SUPPLIED INFORMATION START
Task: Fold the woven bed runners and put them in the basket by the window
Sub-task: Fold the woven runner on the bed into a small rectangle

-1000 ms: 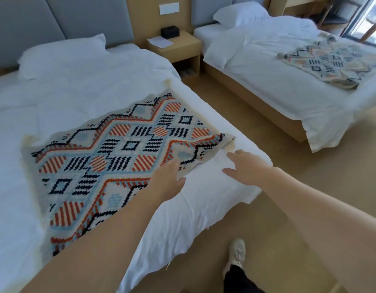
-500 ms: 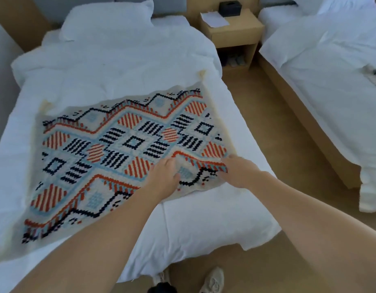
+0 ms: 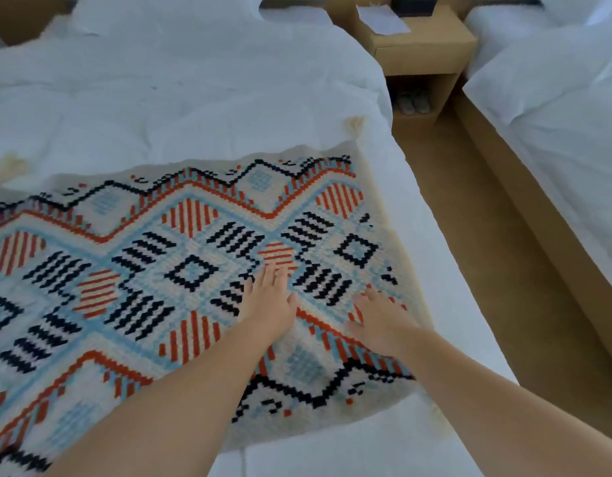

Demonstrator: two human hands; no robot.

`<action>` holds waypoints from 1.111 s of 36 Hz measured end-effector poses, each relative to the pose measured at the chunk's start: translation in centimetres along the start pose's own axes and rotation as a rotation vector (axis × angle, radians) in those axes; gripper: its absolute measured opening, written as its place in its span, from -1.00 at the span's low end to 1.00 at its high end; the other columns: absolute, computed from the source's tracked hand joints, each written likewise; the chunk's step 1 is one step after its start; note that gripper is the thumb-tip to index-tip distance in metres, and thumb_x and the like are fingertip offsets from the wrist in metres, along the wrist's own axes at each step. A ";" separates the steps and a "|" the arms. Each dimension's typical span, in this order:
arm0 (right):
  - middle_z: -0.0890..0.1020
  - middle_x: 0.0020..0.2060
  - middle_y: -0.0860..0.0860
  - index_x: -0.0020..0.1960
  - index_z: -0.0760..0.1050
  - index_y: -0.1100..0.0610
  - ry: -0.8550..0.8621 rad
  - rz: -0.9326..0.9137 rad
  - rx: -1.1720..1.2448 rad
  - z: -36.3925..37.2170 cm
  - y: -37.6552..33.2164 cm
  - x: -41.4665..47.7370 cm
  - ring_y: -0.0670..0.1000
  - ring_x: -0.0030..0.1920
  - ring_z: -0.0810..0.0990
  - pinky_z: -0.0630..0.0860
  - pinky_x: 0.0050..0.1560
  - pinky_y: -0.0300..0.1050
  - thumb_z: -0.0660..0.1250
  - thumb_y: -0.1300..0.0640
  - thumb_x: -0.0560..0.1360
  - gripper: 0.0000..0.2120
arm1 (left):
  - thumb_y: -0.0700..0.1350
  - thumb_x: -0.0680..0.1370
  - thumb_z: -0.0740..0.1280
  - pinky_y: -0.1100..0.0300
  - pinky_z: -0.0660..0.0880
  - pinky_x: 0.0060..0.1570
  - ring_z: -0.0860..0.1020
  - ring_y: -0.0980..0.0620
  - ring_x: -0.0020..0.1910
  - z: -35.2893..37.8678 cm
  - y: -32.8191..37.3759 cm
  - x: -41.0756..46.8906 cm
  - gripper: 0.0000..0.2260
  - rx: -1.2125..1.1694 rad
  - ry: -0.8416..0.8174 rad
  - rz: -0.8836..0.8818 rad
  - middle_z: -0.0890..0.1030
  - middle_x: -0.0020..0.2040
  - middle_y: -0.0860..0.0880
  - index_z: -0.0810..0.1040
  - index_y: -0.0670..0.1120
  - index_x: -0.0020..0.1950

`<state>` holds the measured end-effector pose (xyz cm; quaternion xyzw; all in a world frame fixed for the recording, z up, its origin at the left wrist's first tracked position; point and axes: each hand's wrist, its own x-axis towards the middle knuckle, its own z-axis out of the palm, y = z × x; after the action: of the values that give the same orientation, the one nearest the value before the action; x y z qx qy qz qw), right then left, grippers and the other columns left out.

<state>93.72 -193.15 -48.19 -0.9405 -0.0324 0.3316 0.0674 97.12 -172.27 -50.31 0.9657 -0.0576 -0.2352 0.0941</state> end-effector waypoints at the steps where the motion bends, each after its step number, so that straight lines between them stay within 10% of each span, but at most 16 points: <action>1: -0.04 0.57 0.11 0.58 -0.03 0.04 0.007 -0.011 -0.019 0.4 0.0 2.2 0.16 0.56 -0.02 0.08 0.51 0.12 0.08 -0.18 0.62 -0.36 | 0.12 0.65 -0.08 -0.07 -0.15 0.50 -0.21 -0.04 0.54 0.9 -0.2 1.7 -0.44 0.020 0.002 -0.012 -0.18 0.58 -0.07 -0.19 -0.06 0.56; 19: -0.30 0.54 0.11 0.56 -0.34 0.09 0.398 -0.184 -0.251 -3.0 5.6 32.0 0.10 0.53 -0.34 -0.27 0.52 0.10 -0.27 -0.39 0.52 -0.20 | 0.25 0.55 -0.19 -0.05 -0.26 0.48 -0.27 -0.06 0.53 9.8 -2.6 24.3 -0.36 0.018 0.397 -0.228 -0.22 0.57 -0.08 -0.22 0.00 0.56; 36: -0.13 0.57 0.16 0.58 -0.14 0.12 0.429 -0.144 -0.224 -17.2 5.8 47.5 0.14 0.56 -0.15 -0.16 0.53 0.12 0.08 0.15 0.56 -0.34 | 0.15 0.51 0.04 -0.09 -0.08 0.45 -0.02 -0.16 0.53 11.1 -4.2 27.6 -0.33 0.016 0.378 -0.192 0.01 0.55 -0.17 -0.03 -0.12 0.54; 40: 0.38 0.37 0.22 0.42 0.28 0.18 0.507 -0.047 -0.230 -18.9 6.2 48.1 0.20 0.41 0.31 0.09 0.47 0.22 0.20 0.15 0.49 -0.49 | 0.15 0.51 0.04 -0.08 -0.09 0.45 -0.01 -0.16 0.53 11.2 -4.5 27.8 -0.32 0.015 0.385 -0.181 0.02 0.55 -0.18 -0.05 -0.11 0.54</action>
<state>143.10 -196.15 -64.28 -0.9938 -0.0739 0.0783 -0.0261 116.75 -173.95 -73.29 0.9947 0.0465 -0.0532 0.0748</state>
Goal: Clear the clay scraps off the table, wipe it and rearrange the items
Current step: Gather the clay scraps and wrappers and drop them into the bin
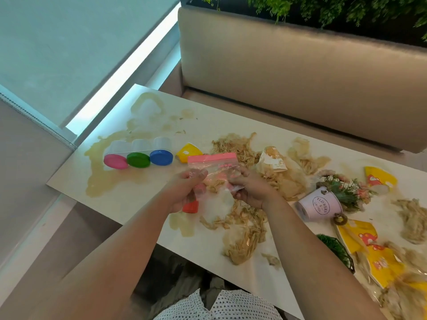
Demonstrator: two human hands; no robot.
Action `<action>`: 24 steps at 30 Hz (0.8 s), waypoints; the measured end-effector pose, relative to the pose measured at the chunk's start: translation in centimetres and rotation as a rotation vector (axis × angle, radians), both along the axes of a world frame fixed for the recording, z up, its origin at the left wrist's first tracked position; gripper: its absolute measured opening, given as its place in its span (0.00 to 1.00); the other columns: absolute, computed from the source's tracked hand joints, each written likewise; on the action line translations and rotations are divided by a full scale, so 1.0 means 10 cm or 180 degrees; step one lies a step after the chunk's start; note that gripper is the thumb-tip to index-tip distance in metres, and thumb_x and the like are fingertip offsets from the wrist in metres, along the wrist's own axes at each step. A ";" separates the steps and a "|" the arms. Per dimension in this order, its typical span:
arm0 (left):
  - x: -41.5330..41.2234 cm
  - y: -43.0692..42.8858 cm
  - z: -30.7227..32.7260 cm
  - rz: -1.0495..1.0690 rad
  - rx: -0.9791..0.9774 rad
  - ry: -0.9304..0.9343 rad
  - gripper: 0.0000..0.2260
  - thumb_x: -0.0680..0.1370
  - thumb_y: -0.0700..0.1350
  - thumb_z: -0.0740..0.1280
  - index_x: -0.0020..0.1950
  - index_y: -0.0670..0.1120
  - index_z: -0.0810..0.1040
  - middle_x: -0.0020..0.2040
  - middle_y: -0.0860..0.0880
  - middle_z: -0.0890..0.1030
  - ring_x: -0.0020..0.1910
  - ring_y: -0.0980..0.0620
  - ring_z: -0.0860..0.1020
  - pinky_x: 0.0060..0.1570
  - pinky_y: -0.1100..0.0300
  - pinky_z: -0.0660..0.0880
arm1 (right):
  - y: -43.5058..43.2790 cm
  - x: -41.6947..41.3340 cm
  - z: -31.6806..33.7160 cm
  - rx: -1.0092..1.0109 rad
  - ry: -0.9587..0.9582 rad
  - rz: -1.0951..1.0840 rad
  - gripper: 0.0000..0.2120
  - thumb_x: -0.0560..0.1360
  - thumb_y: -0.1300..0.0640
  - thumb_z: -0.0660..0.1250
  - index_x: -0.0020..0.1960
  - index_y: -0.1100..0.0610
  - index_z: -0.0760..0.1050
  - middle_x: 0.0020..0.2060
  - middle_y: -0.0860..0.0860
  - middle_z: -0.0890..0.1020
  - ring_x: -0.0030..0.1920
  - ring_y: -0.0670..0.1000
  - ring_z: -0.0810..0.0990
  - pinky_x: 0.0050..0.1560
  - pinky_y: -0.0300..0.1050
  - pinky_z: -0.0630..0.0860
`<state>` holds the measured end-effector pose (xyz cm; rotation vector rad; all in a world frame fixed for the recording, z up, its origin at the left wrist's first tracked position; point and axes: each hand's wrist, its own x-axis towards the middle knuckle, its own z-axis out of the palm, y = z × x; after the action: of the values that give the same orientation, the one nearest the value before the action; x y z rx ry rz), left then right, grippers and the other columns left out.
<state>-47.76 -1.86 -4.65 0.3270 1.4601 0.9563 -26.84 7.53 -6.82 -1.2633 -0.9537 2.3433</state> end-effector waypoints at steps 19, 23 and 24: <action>-0.09 -0.05 0.18 -0.1372 -0.0468 0.0176 0.14 0.75 0.41 0.77 0.60 0.42 0.84 0.55 0.43 0.84 0.51 0.46 0.82 0.47 0.50 0.78 | 0.00 -0.22 0.12 -0.0224 0.0445 0.0257 0.13 0.83 0.62 0.57 0.58 0.64 0.79 0.49 0.63 0.82 0.45 0.60 0.83 0.43 0.53 0.84; -0.12 -0.07 0.09 -0.0233 -0.0181 0.0038 0.10 0.78 0.40 0.74 0.59 0.43 0.83 0.54 0.42 0.86 0.51 0.45 0.84 0.55 0.45 0.80 | -0.05 -0.26 0.07 -0.0507 0.0441 -0.0090 0.23 0.81 0.47 0.55 0.67 0.63 0.71 0.45 0.61 0.80 0.40 0.60 0.81 0.40 0.52 0.80; -0.12 -0.08 0.07 -0.0040 -0.0079 -0.0008 0.07 0.79 0.40 0.72 0.57 0.42 0.82 0.51 0.42 0.85 0.47 0.47 0.83 0.51 0.48 0.80 | -0.09 -0.27 0.06 -0.0514 0.0401 0.0021 0.25 0.81 0.43 0.56 0.68 0.62 0.72 0.44 0.61 0.80 0.40 0.60 0.81 0.39 0.51 0.79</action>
<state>-49.01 -2.65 -3.92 0.3163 1.4649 0.9273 -29.59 6.58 -6.19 -1.1539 -0.7434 2.5143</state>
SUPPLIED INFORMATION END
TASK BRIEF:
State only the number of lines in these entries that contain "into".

EXERCISE OUTPUT:
2